> **Problem details**
Search the listing below for the word "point", and copy every line in which it turns up.
--- Information supplied Enclosed Below ---
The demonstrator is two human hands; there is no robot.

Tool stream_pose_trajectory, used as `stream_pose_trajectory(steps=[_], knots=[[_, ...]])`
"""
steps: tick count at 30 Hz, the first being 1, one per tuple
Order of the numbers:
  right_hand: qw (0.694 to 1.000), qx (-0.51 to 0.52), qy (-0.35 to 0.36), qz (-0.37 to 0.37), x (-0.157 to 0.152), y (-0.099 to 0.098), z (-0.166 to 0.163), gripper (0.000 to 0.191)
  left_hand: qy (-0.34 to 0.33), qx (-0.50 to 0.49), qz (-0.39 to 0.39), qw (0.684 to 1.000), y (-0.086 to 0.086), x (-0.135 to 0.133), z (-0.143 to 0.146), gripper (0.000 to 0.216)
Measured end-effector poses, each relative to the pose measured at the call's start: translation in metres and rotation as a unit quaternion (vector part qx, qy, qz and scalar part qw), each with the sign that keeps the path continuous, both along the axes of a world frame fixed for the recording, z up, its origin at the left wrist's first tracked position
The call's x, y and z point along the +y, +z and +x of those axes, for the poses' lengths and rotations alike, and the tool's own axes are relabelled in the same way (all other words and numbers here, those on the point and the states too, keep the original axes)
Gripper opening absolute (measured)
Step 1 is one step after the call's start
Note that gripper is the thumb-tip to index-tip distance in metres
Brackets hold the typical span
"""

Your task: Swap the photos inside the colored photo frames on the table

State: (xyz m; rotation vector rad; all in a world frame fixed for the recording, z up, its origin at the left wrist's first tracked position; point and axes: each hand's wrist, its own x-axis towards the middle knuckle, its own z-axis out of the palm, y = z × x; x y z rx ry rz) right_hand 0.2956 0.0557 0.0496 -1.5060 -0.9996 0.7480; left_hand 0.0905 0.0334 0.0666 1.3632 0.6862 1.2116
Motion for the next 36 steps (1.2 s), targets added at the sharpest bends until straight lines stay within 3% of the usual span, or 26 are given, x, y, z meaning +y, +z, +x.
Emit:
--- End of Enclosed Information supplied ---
> **Your solution**
The call's x, y and z point along the +y, +z and +x of those axes, for the poses' lengths and rotations alike, and the tool's own axes are relabelled in the same way (all other words and numbers here, those on the point and the states too, keep the original axes)
State: (xyz m; rotation vector rad; all in a world frame fixed for the recording, z up, its origin at the left wrist's first tracked position; point and axes: each hand's wrist, its own x-axis towards the middle knuckle, its own z-axis out of the palm, y = z × x; x y z rx ry rz) right_hand 0.2956 0.0557 0.0496 -1.5060 -0.9996 0.7480; left_hand 0.0905 0.0334 0.0666 1.3632 0.6862 1.2116

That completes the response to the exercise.